Ce « rapport » – qui ne concerne pas seulement les millénials mais gagne par capillarité toutes les générations – est justement au cœur du renouveau du secteur textile-habillement. Face à une surabondance de biens qui induit une lassitude voire un dégoût, d’autres valeurs portent la nouvelle consommation de mode.

Des usages qui évoluent

Les achats de vêtements, encore souvent dictés par le prix évidemment, apparaissent de plus en plus marqués du sceau de la conscience « politique ». Une enquête téléphonique réalisée en novembre par l’IFM auprès de 1 000 consommateurs a montré que 59 % des personnes sondées préféraient « acheter des vêtements fabriqués en France » (dans un souci de préservation de l’emploi) et que 50 % d’entre elles s’efforçaient de « boycotter des vêtements fabriqués dans des pays lointains » (rejetant l’idée du travail des enfants).
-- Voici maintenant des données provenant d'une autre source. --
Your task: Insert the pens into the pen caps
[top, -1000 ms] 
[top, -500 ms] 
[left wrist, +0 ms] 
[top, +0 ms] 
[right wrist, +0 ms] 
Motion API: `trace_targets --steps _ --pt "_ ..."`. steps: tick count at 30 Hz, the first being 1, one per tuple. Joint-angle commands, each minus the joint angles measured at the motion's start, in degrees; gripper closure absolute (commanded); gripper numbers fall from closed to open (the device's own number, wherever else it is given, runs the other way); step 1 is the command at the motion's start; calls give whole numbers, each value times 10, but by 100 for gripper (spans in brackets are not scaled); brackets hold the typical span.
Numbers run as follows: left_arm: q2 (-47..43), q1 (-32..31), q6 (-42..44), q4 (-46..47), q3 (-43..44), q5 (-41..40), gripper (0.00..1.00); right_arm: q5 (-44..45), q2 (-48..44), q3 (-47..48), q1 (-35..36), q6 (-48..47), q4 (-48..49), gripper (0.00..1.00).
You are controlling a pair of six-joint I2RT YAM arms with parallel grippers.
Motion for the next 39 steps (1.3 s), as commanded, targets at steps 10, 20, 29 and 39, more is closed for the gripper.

Les usages évoluent également et la location ou l’achat d’occasion gagnent aussi du terrain. Dans le même sondage, 24 % des consommateurs disent avoir acheté des vêtements d’occasion au cours de cette année 2016, et 18 % en avoir vendus.

Un certain engagement

Enfin, alors que la distribution traditionnelle et les magasins multimarques connaissent des difficultés (les grands leaders sur le marché français restent Kiabi et Decathlon), les marques et enseignes qui sortent du lot sont celles qui ne craignent pas d’afficher une opinion, un point de vue fort et singulier (stylistique ou éthique), un certain engagement, qu’elles partagent au sein d’une communauté, réintroduisant de l’humanité dans la relation avec le client.

Elles savent aussi rompre avec les habitudes et surprendre pour mettre plus de plaisir ou de sens dans la consommation et ne pas seulement miser sur une relation marchande. Pour cela, l’utilisation intelligente de la data – souvent laissée en sommeil par les groupes français – est absolument stratégique pour cerner le profil et devancer les attentes des consommateurs.

Et Pierre-François Le Louët de citer plusieurs exemples – essentiellement étrangers – comme celui du Nike Community Store de Brooklyn, magasin écoresponsable qui ne recrute ses salariés que dans un périmètre de 1 kilomètre, ou Everlane qui n’a pas proposé de rabais à ces clients lors du « Black Friday » mais mis en place avec eux un système permettant de financer 8 000 casques de moto pour ses employés vietnamiens trop souvent victimes d’accidents de la route en allant travailler. Angélisme ? Ces stratégies semblent au contraire diablement efficaces.